Scratch File Purging

Following good data practices makes scratch more performant and more useful for everyone. By keeping master copies of important data in backed-up storage, staging only the inputs and outputs you need for active jobs into scratch, and promptly moving valuable results back to a persistent location when your work completes, you help keep scratch fast, responsive, and available for high-throughput workloads across the system.

All users of research computing systems are provided with a scratch directory for short-term, high-performance storage of data used by running jobs and workflows. Scratch is temporary space and is not intended for long-term or irreplaceable data. There is no backup service for scratch directories, and files not accessed or modified within the configured age threshold will be removed automatically. In the event of a disk crash or file removal, files in scratch directories are not recoverable.

Important data should always be copied to a backed-up or archival storage system for long-term retention, such as Data Depot or Fortress. Data Depot is storage suitable for active research data, while Fortress is a large, long-term archival system optimized for data that must be saved but is not accessed or used frequently.

Purge Policy

Scratch directories are purged based on last access time and content modification time of an individual file. Any file not accessed or having its content modified in 60 days on most clusters (30 days on Bell) will be subject to purge. Changing file metadata, such as file name or permissions, does not protect a file from purging. Bulk operations that update metadata or otherwise “touch” large numbers of files without genuine use are discouraged and may result in removal of access.

Purge processes run regularly and may remove any file that is older than the relevant purge age at the time of the run. Files may occasionally remain slightly longer than the nominal age, but they can be deleted at any time once they are eligible. The only safe assumption is that any file older than the purge age may be removed without notice.

Removal of purge warning emails

RCAC previously sent warning emails shortly before eligible files were purged from scratch. This notification mechanism is no longer supported and should not be considered an operational safeguard. Users are solely responsible for monitoring and managing their own data in scratch, and data may be deleted due to age at any time, without prior notice.

You can use the purgelist command to see a list of all your files which are currently scheduled for removal:

$ purgelist 
 
The next purge run for scratch file systems is scheduled for Tue Apr 15, 2014. 
The following files owned by myusername will be removed from /scratch/brown: 
 
/scratch/brown/m/myusername/boiler 
/scratch/brown/m/myusername/up

Files listed by purgelist will be permanently removed on the date shown.
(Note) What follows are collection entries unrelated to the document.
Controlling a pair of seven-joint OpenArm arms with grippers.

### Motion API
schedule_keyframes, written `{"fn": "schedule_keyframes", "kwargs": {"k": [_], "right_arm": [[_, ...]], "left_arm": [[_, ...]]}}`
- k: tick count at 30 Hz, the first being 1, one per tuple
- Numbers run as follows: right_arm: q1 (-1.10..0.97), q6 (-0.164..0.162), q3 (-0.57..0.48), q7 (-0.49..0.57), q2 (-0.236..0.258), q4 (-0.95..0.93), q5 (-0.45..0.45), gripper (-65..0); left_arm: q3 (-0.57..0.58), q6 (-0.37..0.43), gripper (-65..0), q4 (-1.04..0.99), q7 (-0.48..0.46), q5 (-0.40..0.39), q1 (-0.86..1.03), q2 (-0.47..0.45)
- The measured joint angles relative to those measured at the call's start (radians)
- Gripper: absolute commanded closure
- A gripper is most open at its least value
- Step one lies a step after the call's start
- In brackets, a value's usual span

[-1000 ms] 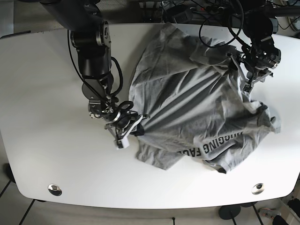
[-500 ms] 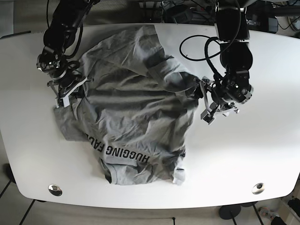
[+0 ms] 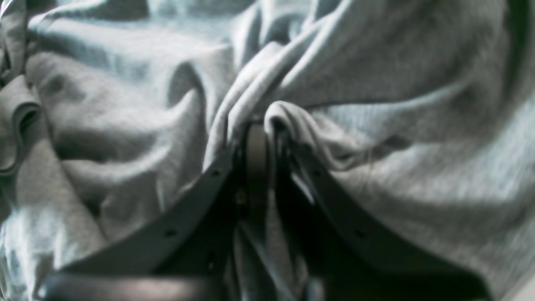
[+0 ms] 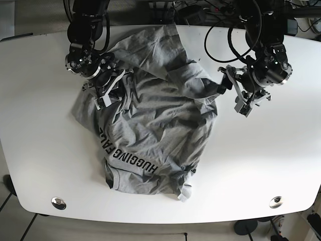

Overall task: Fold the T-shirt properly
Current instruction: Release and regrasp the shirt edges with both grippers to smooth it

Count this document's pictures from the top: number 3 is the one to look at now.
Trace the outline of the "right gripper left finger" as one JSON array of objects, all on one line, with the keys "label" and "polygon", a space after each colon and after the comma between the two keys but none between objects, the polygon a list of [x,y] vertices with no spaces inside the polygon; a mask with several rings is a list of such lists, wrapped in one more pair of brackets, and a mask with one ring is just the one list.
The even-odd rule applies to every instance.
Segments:
[{"label": "right gripper left finger", "polygon": [[172,208],[153,223],[54,272],[43,301],[227,301],[224,282],[239,221],[268,189],[262,124],[250,123]]}]

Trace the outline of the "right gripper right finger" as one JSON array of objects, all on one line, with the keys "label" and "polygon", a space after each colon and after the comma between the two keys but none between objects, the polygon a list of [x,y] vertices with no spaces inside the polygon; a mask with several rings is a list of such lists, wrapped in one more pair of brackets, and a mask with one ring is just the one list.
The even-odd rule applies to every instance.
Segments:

Deletion of files begins on the morning of the date shown by purgelist shortly after midnight. If you need to keep any of these files, please copy them elsewhere. Remember to account for transfer time of your files and do not wait until the last minute to copy files off scratch space.
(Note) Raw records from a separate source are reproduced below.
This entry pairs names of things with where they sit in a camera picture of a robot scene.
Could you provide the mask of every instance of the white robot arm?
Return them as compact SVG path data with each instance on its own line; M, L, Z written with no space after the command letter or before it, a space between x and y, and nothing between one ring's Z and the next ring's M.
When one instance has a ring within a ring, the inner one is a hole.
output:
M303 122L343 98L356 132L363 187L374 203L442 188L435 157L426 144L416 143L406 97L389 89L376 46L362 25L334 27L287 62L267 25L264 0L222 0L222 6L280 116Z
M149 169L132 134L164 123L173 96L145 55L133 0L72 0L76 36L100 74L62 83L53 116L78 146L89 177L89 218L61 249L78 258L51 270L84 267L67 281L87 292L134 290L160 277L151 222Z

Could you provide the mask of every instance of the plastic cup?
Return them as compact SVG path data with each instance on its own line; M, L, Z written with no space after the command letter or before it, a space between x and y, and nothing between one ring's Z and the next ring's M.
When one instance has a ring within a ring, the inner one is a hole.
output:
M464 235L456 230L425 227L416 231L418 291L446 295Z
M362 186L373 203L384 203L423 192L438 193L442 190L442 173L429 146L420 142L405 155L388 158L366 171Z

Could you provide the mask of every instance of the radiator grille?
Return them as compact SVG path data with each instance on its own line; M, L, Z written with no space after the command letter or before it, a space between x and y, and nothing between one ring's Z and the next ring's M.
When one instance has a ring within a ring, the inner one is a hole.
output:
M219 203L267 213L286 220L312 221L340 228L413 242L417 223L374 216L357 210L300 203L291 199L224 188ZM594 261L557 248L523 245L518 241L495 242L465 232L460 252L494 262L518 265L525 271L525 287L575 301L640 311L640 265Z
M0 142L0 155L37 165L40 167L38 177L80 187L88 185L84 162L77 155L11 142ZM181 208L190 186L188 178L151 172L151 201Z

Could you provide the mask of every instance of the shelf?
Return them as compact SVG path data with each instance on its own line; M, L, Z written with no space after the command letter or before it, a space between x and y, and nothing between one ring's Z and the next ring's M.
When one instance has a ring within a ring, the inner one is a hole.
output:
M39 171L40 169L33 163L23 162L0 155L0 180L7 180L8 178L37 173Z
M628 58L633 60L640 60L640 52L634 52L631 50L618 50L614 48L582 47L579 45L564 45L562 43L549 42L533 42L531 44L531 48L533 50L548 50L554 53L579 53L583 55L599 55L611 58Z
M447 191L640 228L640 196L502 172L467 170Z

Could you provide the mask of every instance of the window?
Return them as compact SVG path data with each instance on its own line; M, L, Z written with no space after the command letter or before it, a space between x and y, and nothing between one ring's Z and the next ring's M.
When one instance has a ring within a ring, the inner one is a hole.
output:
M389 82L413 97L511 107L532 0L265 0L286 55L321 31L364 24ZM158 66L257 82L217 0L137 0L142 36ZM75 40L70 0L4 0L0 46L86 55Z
Scratch Space Considerations

Cluster scratch space is for limited-duration, high-performance storage of data for running jobs or workflows and is not intended for long-term storage of data, applications, or other files. Old data in scratch filesystems is periodically purged to keep the filesystem performant and to ensure space remains available for active work. Scratch filesystems are engineered for capacity and performance and are not protected by backup technology; some types of failures can result in permanent data loss.

If losing a file in scratch would significantly impact your research, that file should have a current copy in a more durable storage location such as Data Depot or Fortress.

Recommendations

To use scratch safely and effectively:

  • Keep a primary copy in long-term storage.
  • Store important data, research results, and software in backed-up or archival storage (e.g., home directory, Data Depot, or Fortress) and only copy working sets into scratch while they are actively in use.
  • Stage data into scratch for jobs.

At the start of a job or workflow, copy required inputs from Data Depot, project space, or Fortress into scratch to take advantage of local performance, rather than running directly from archival locations.

  • Automatically copy results back out.

Add steps to your job scripts or workflows that copy important outputs from scratch back to Data Depot, project space, or Fortress before the job completes (for example, using hsi, htar, or other transfer tools).

  • Clean up regularly.

Remove temporary and intermediate files as part of your job scripts or periodic housekeeping so that only active, necessary data remains on scratch.

  • Monitor your usage and file ages.

Periodically check your scratch usage and, where available, use tools such as purgelist to see which files are currently candidates for removal and proactively move or delete them.

  • Design workflows assuming purge.

Assume that scratch can be purged or lost, and that files older than 60 days (or 30 days on Bell) may disappear at any time. Workflows should be able to recreate or re-stage data from Data Depot or Fortress and should not depend on scratch as the only copy of important files.

Please contact us if you have questions or need assistance in copying your files to a more permanent location such as the Fortress HPSS Archive.

Acceptable Use

The scratch filesystems are for limited-duration, high-performance storage of data for running jobs or workflows and are explicitly not intended to be used as a long-term storage. Doing so, or engaging in measures to circumvent purging, is adversely affecting all users of the system and is considered a violation of Acceptable Research Resource Use.